Clergy of the Eastern Orthodox churches are much more prone to wearing clerical garb and other religious identifiers in public than are Catholic or Episcopalian clergy.  It sounds like that is what got the assailant below het up

 BY JIM TREACHER

Now that CBS is normalizing political violence, it's open season on anybody the left doesn't like. It's okay to punch Nazis, and a Nazi can be anybody you want. Even a priest.

From his home at the All-Merciful Saviour Monastery on Vashon Island, Abbot Tryphon told KIRO 7 about how he was suddenly attacked Tuesday morning while gassing up at the Mobil Station on Southwest 148th Street in Burien.

“I have never been hit as hard,” the Russian Orthodox priest said Wednesday. The at-large suspect “zeroed in on my cross, because when he started coming my direction, he had this look of anger.”
The leader of the Vashon monks said the man who struck him first asked, “How’s Trump?” When Abbot Tryphon answered, “I have no idea, that’s when he hit me.”

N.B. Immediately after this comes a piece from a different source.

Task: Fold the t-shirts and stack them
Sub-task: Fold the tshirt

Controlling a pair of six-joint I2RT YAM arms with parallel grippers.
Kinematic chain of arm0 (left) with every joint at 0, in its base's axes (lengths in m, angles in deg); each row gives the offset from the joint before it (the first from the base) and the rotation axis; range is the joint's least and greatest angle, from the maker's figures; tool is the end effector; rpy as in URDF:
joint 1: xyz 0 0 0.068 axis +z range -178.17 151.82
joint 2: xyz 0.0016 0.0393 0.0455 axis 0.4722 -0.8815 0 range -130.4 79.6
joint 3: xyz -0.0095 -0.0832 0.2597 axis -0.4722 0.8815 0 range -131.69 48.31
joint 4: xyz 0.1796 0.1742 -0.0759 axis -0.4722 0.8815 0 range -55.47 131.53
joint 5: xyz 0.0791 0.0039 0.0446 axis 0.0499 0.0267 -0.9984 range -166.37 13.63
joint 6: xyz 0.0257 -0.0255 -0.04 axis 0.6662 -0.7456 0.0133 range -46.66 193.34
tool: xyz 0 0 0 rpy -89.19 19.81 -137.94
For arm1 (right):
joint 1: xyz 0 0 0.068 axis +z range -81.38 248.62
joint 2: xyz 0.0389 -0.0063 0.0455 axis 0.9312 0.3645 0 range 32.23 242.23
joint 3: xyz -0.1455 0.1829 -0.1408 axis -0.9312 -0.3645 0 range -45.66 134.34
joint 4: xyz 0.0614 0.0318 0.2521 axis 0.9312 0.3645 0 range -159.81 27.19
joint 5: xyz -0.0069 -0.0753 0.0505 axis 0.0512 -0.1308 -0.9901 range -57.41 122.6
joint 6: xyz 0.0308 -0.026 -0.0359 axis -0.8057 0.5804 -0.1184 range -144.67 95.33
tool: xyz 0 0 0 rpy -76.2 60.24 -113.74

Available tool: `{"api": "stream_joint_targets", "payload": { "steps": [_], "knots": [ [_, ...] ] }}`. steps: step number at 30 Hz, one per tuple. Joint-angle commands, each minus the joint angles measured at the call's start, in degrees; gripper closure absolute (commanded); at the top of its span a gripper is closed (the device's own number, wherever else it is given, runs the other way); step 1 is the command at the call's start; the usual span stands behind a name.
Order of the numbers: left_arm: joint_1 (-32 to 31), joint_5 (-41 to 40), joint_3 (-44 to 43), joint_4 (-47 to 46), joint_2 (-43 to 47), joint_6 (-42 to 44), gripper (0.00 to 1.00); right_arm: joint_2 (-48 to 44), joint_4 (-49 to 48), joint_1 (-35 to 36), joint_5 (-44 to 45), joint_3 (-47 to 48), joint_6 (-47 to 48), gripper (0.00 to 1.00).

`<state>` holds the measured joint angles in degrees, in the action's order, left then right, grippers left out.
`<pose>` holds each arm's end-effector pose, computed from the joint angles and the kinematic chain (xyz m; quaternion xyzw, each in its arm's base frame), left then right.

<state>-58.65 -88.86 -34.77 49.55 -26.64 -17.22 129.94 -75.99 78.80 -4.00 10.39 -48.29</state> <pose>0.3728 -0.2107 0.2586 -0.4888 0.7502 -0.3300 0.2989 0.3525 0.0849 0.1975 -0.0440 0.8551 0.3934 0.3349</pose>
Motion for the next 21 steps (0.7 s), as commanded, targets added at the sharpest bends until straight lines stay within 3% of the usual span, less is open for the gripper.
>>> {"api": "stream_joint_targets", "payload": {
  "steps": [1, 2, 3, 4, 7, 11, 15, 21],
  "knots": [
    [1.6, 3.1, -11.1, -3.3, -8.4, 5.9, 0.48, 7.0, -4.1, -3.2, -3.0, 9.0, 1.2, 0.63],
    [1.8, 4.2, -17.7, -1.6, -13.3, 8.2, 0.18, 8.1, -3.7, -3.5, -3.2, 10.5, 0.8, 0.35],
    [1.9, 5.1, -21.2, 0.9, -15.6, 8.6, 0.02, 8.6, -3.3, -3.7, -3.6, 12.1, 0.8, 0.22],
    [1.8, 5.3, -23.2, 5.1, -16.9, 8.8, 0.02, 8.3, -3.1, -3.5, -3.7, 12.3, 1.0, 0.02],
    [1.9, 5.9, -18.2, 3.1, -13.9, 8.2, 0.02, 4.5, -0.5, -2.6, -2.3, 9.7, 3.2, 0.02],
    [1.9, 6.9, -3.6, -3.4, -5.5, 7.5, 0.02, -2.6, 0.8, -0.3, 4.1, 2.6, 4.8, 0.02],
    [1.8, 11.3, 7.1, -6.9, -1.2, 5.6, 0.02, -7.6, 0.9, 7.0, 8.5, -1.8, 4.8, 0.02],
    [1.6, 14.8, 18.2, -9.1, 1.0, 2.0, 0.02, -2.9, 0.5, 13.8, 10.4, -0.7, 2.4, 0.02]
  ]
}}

I'm not sure how this idiot connected "priest" with "Trump," but he did. That was his motive. He saw somebody who represented Trump to him, and he attacked. Anybody who likes Trump is a Nazi, and apparently priests like Trump. So he punched the priest.

Which is good, remember?

Oh wait, I forgot, that's different. It's not toxic rhetoric when they do it. They're just exercising their right to free speech by explicitly calling for political violence. Whereas those evil Republicans are thugs who are inciting violence by daring to criticize Ilhan Omar.

Then the Dems wonder why even a cuck RINO traitor like me, who probably wanted Hillary to win, won't join them.